My father was VERY verbally abusive when I was growing up. He had his favorite insults, which are burned into my brain: “scumbag”, “liar, cheater, stealer”, “do nothing taker”, “loser”, “thunder thighs”, among others. Ever since he stopped drinking a couple of years ago, his behavior has improved immensely, but he still uses insults regularly. Oftentimes, they are directed to women on TV. His new favorite word is “bimbo”. Although I am glad to not be the direct target of his insults, it still makes me very uncomfortable because he has a wife, two daughters, and two granddaughters. I have admonished him before about using this derogatory language in front of my nieces, but he just continues to do it.
I attempted recently to help my parents downsize their house and move closer to my sister and me. My mother was very interested and even excited at the opportunity. It is an understatement to say my father was NOT. He barely would even entertain the idea and because I was the person who introduced the topic, he became angry with me. One day he told me that he and my mother got into an argument about moving and yelled at me that I “ruined his life”. A couple days later he called me a “scumbag daughter”. Both of these comments were completely unprovoked by me.

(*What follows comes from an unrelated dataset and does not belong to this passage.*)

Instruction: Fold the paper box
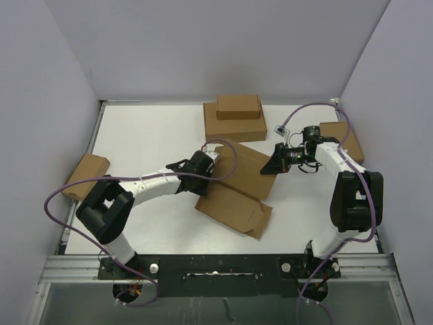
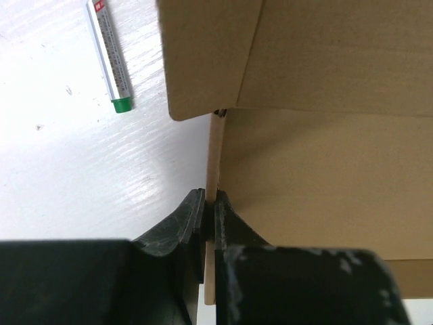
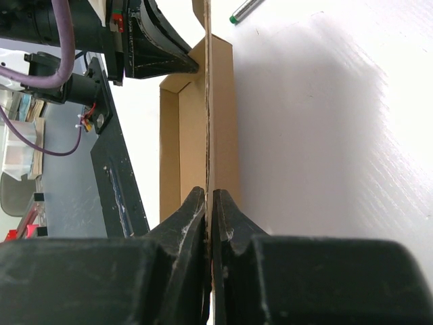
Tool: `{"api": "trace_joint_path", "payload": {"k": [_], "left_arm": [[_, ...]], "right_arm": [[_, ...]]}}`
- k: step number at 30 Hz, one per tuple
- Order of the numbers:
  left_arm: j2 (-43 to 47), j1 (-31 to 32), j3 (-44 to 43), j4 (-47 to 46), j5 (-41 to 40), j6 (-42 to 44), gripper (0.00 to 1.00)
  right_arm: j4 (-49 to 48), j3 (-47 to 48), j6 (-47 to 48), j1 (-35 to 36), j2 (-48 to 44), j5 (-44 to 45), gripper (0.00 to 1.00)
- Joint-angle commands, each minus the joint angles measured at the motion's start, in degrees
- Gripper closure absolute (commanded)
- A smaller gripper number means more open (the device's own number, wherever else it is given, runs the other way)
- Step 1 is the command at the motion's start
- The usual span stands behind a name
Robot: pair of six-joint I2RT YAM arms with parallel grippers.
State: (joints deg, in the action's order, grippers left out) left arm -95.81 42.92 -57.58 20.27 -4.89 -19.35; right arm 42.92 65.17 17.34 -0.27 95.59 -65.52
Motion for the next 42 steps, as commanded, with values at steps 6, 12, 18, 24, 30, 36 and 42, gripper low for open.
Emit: {"api": "trace_joint_path", "payload": {"k": [6, 12, 18, 24, 30, 36, 42], "left_arm": [[-2.3, 0.0, 0.2, -1.4, -4.2, 1.2, 1.00], [0.2, 0.1, 0.1, -1.7, -3.0, 0.9, 0.93], [2.8, 0.1, -1.1, -0.1, -1.1, 0.2, 0.81], [5.2, 0.2, 0.0, 0.4, -0.3, -0.7, 0.79], [6.5, 0.2, 2.6, 0.4, -0.1, -1.7, 0.74], [6.6, 0.3, 4.9, -1.1, 0.2, -2.6, 0.74], [5.1, 0.2, 4.9, -2.0, -0.1, -2.7, 0.83]], "right_arm": [[0.2, 0.7, 0.8, 0.4, 0.1, -1.0, 1.00], [0.3, 0.7, 1.0, 0.4, 0.0, -1.6, 1.00], [0.6, 0.8, 1.2, 0.3, -0.1, -2.0, 1.00], [0.7, 0.8, 1.4, 0.3, -0.2, -2.1, 1.00], [0.8, 0.8, 1.6, 0.3, -0.2, -2.2, 1.00], [0.8, 0.8, 1.5, 0.3, -0.1, -2.3, 1.00], [0.9, 0.8, 1.6, 0.3, -0.1, -2.3, 1.00]]}}
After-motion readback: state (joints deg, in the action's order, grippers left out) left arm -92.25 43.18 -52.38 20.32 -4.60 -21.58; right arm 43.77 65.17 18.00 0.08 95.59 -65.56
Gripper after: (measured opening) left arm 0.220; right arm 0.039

It REALLY bothered me for several days that he told me I ruined his life. Obviously I can see the irony in this statement, considering he ruined the majority of my childhood with his alcoholism and abuse. It also hurt my feelings because I was honestly just trying to help them by telling them about the opportunity to live near their grandchildren, who they are with every day. I also feel so bad now because I could tell my mother was genuinely excited at the idea and my father was so nasty about it. He was completely unwilling to compromise and when my sister tried to have a conversation with them about it at the dinner table, she said he got irrationally mad and lunges towards my mother. It is just unacceptable that he is using insults and fear to manipulate us and still has most of the power in our family. I am just as guilty as my mother and sister of not putting him in his place. We all just let him get away with what he says and how he acts.
AND the worst part of it all? He forgets. He says these hurtful, horrible things and then claims he doesn’t remember. A few days after he made the comment about me ruining his life, I brought it up and he was like “I didn’t say that”. It doesn’t seem like gaslighting, he genuinely seems like he doesn’t remember. It’s so frustrating. How do you hold someone accountable for something when they claim they don’t remember even doing it? I don’t know if he is lying or genuinely forgets, but it honestly doesn’t matter because the damage is done. Every time I start to feel comfortable in a normal father-daughter relationship with him, he does something like this to remind me that it will never be a normal relationship and I always need to be on guard with him.
He told my mother that he wants to continue living in their house and die there. He will most likely get his way about that, at the expense of the happiness of his family.